Но при этом мы должны соблюдать два основных требования.
Мы не должны воображать, будто мы можем призывать Бога любви и света во всех наших земных делах и затеях. Ибо наши земные дела бывают низки и своекорыстны, часто – злы, коварны и гибельны. Нельзя призывать Бога света в темных и бессовестных начинаниях. Нельзя ждать помощи от Бога любви в делах хищных и ненавистных. Молитва имеет оправдание и смысл только в борьбе за добро.
Если я действительно хочу добра, т. е. такого, что оправдано перед лицом Его любви и совершенства, то я смело и уверенно могу просить Его о помощи. И первая помощь, о которой я могу молиться, это умудрение и озарение души моей в деле выбора и служения: чтобы мне было дано верно отличать добро от зла и неошибочно желать лучшего, совершенного; чтобы мне было даровано чистое созерцание, верное различение, истинное познание и окончательное предпочтение.
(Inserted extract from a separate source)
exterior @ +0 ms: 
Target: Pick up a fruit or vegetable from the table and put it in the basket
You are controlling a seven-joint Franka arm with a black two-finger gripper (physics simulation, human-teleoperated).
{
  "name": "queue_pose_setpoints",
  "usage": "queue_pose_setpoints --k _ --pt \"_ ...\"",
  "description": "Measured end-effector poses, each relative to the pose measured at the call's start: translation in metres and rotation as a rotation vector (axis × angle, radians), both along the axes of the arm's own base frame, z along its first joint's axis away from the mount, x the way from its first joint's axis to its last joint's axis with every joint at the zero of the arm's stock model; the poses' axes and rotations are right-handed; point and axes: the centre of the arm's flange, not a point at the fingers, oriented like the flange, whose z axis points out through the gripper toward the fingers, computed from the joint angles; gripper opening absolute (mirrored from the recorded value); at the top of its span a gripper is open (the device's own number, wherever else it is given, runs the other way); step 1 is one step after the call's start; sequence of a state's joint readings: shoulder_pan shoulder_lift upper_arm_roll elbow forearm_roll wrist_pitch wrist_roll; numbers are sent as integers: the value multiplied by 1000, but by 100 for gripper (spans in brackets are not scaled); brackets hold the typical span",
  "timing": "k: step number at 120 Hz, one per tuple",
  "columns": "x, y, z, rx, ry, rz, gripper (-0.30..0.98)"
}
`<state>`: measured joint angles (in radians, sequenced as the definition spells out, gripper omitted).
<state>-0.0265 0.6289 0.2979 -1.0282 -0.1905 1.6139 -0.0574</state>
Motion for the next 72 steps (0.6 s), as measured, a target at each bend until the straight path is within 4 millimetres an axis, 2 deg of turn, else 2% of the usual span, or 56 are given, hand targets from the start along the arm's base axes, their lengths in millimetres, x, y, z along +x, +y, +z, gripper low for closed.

Мне необходима уверенность в том, что я действительно узнал Его Дело и действительно служу Ему любовью и волею. И если я в этом уверен, тогда я могу просить о помощи, молиться «с дерзновением» (Первое Послание Иоанна 5:14) и спокойно надеяться: «помоги мне в служении Делу Твоему»… Человек, следующий голосу своей христианской совести, молится с великой уверенностью: ибо он молится вместе со своей совестью, от нее и за нее.
Известный римский сатирик времен язычества, стоик Персий Флакк говорит, что люди часто просят у богов о таких низостях, о таких жалких и грязных делах, что они даже лучшему другу своему решились бы сообщить свою просьбу только на ушко, потихоньку. Такая молитва не только кощунственна, ибо ищет в Боге сообщника темному делу, но и бессмысленна, ибо с нею нельзя обращаться к Богу света и любви. Нельзя произносить такую молитву: «Господи, помоги мне в моих пошлых и злодейских начинаниях, пошли мне удачи в моих преступлениях и увенчай мои грехи успехом и счастьем»… И тот, кто ее произносит, молится не Богу, а господину своему – диаволу.
Таково первое требование настоящей молитвы. Но есть и второе.
Никакая молитва не исключает моих собственных усилий и не делает их излишними: моя любовь, мое желание, мой труд, моя борьба должны служить тому делу, о котором я молюсь. Если это дело действительно хорошее и верное перед лицом Божиим, то я должен вкладывать в него свои силы, служить ему, бороться за него, идти против угроз и на всякую опасность. Тогда я молюсь самым служением моим; тогда со мною молятся моя любовь, моя воля, мое мужество и мое верное стояние; тогда я уверен, что служу всеми силами Божьему делу и что моя молитва будет услышана. Господь откроет мое духовное око, чтобы я мог видеть ясно и верно; очистит мое сердце, чтобы я искренно любил совершенное; укрепит мою волю, чтобы я не изнемог на пути и не пал духом; и направит мои шаги, чтобы я не попал на ложные пути и не заблудился. И если бы моей силы оказалось недостаточно, если бы всех наших человеческих сил не хватило бы, тогда, по молитве нашей, небесная сила сделала бы достижимым недостижимое.
Если же я молюсь о себе самом, о моей жизни и о моем благе, то я должен иметь уверенность, что иду по верным путям жизни. Молитва, восходящая из чистой совести, бывает чудодейственна. С великим дерзновением взывает к Богу человек, который в борьбе за Божие дело не щадит себя самого. Тот, кто пренебрегает своими личными делами ради Божьего Дела, тот чувствует себя любимым и огражденным; и молится Богу так, как возлюбленное дитя обращается к любящему отцу. «Господи, не оставь без помощи дитя Свое. Научи и огради Своего верного сына»…
Так слагается, так возникает настоящая молитва к Богу. Такая молитва есть целое духовное искусство, и это искусство мы должны восстановить в себе перед лицом настигшей нас великой смуты. И все беды и страхи нашего времени, все духовное землетрясение, переживаемое нами в революциях и войнах наших дней, – все это есть великое чистилище души, училище веры и молитвы.
Человеческий дух не знает более действительного, более чистого утешения, чем молитва. Она несет человеку сразу очищение и укрепление, успокоение и радость, благословение и целение. И тот, кто этого не испытал, пусть лучше не судит о молитве: ему самому предстоит еще добиться этого утешения в борьбе и страдании. Тогда он почувствует, что приобщился новому источнику жизни и что в нем самом началось новое бытие, о котором он прежде не имел даже представления.